◆ REQUIRED ACTION: Retype all of the data exactly as given.

◆ MATERIAL FOR THIS TASK:
------

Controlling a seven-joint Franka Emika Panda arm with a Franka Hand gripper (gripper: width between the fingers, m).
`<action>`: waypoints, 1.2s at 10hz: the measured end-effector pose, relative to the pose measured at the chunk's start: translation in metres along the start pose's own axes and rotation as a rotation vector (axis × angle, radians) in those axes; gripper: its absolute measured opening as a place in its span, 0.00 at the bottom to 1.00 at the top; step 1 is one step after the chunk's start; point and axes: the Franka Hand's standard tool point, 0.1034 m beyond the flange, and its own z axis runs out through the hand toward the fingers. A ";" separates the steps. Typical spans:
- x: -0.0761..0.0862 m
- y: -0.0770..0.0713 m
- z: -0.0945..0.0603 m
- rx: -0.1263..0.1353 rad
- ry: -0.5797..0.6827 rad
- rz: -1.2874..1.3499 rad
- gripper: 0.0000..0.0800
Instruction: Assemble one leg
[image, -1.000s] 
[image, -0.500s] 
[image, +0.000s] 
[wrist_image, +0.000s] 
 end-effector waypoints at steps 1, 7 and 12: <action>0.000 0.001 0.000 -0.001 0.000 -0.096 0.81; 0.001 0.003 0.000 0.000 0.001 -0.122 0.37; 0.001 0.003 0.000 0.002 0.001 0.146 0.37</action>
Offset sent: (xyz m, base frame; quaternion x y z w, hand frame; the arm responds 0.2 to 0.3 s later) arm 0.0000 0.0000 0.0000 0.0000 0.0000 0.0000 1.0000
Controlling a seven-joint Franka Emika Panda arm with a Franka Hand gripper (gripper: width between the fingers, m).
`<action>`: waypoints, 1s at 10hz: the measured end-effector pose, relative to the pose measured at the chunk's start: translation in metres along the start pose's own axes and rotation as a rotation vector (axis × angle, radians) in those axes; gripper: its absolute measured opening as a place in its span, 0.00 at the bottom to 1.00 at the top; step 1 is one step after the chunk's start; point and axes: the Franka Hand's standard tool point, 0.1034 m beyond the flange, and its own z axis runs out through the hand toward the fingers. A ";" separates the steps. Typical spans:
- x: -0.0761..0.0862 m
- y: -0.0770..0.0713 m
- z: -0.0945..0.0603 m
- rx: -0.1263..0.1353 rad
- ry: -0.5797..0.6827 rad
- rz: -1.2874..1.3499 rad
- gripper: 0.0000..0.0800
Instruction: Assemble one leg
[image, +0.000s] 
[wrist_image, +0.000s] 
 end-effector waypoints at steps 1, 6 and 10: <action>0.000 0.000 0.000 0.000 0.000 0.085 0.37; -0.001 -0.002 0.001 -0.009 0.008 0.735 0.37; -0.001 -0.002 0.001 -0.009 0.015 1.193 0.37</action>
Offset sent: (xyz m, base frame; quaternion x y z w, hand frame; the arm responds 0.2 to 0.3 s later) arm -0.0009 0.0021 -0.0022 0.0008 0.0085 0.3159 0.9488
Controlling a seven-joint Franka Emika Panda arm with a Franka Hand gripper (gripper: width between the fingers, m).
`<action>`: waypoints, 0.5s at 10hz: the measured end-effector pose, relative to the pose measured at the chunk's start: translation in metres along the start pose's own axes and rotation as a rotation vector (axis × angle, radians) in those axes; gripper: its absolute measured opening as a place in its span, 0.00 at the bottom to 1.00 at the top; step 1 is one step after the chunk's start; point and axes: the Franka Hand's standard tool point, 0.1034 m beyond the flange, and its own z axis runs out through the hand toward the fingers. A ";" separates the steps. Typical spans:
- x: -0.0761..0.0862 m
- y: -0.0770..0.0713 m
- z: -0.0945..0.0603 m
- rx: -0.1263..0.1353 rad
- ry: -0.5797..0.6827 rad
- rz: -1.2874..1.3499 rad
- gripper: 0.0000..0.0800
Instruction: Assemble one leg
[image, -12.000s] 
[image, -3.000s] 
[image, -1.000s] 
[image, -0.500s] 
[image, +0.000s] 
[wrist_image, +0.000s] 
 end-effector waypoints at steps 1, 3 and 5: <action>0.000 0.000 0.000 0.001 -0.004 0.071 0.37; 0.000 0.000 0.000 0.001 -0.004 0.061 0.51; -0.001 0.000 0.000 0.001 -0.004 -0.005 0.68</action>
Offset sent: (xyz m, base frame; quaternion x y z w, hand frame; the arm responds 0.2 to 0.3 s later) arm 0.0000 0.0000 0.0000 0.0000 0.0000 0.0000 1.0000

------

◆ RESULT OF THE EXERCISE:
Controlling a seven-joint Franka Emika Panda arm with a Franka Hand gripper (gripper: width between the fingers, m).
`<action>`: waypoints, 1.2s at 10hz: the measured end-effector pose, relative to the pose measured at the chunk's start: translation in metres along the start pose's own axes and rotation as a rotation vector (axis × angle, radians) in those axes; gripper: its absolute measured opening as a place in its span, 0.00 at the bottom to 1.00 at the top; step 1 is one step after the chunk's start; point and axes: the Franka Hand's standard tool point, 0.1034 m beyond the flange, and its own z axis runs out through the hand toward the fingers. A ";" separates the steps. Typical spans:
- x: -0.0761..0.0862 m
- y: -0.0770..0.0713 m
- z: -0.0945..0.0603 m
- rx: -0.1263..0.1353 rad
- ry: -0.5797..0.6827 rad
- rz: -1.2874..1.3499 rad
- gripper: 0.0000..0.0800
Instruction: Assemble one leg
[image, -1.000s] 
[image, -0.500s] 
[image, +0.000s] 
[wrist_image, +0.000s] 
 end-effector waypoints at steps 1, 7 and 12: <action>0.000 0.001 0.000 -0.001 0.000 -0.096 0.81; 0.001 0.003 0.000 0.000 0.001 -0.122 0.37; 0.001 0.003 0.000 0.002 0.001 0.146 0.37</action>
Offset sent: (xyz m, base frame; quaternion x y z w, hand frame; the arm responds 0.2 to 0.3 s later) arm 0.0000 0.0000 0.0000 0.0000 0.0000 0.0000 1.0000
Controlling a seven-joint Franka Emika Panda arm with a Franka Hand gripper (gripper: width between the fingers, m).
`<action>`: waypoints, 1s at 10hz: the measured end-effector pose, relative to the pose measured at the chunk's start: translation in metres along the start pose's own axes and rotation as a rotation vector (axis × angle, radians) in those axes; gripper: its absolute measured opening as a place in its span, 0.00 at the bottom to 1.00 at the top; step 1 is one step after the chunk's start; point and axes: the Franka Hand's standard tool point, 0.1034 m beyond the flange, and its own z axis runs out through the hand toward the fingers. A ";" separates the steps. Typical spans:
- x: -0.0761..0.0862 m
- y: -0.0770..0.0713 m
- z: -0.0945..0.0603 m
- rx: -0.1263..0.1353 rad
- ry: -0.5797..0.6827 rad
- rz: -1.2874..1.3499 rad
- gripper: 0.0000..0.0800
Instruction: Assemble one leg
[image, +0.000s] 
[wrist_image, +0.000s] 
 end-effector waypoints at steps 1, 6 and 10: <action>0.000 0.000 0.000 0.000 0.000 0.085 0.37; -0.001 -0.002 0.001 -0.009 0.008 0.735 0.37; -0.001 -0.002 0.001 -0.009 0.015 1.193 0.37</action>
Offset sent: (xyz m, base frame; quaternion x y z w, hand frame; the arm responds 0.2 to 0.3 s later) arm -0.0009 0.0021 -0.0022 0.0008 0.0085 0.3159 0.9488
Controlling a seven-joint Franka Emika Panda arm with a Franka Hand gripper (gripper: width between the fingers, m).
`<action>`: waypoints, 0.5s at 10hz: the measured end-effector pose, relative to the pose measured at the chunk's start: translation in metres along the start pose's own axes and rotation as a rotation vector (axis × angle, radians) in those axes; gripper: its absolute measured opening as a place in its span, 0.00 at the bottom to 1.00 at the top; step 1 is one step after the chunk's start; point and axes: the Franka Hand's standard tool point, 0.1034 m beyond the flange, and its own z axis runs out through the hand toward the fingers. A ";" separates the steps. Typical spans:
- x: -0.0761..0.0862 m
- y: -0.0770..0.0713 m
- z: -0.0945..0.0603 m
- rx: -0.1263..0.1353 rad
- ry: -0.5797..0.6827 rad
- rz: -1.2874..1.3499 rad
- gripper: 0.0000..0.0800
Instruction: Assemble one leg
[image, -12.000s] 
[image, -3.000s] 
[image, -1.000s] 
[image, -0.500s] 
[image, +0.000s] 
[wrist_image, +0.000s] 
 end-effector waypoints at steps 1, 3 and 5: <action>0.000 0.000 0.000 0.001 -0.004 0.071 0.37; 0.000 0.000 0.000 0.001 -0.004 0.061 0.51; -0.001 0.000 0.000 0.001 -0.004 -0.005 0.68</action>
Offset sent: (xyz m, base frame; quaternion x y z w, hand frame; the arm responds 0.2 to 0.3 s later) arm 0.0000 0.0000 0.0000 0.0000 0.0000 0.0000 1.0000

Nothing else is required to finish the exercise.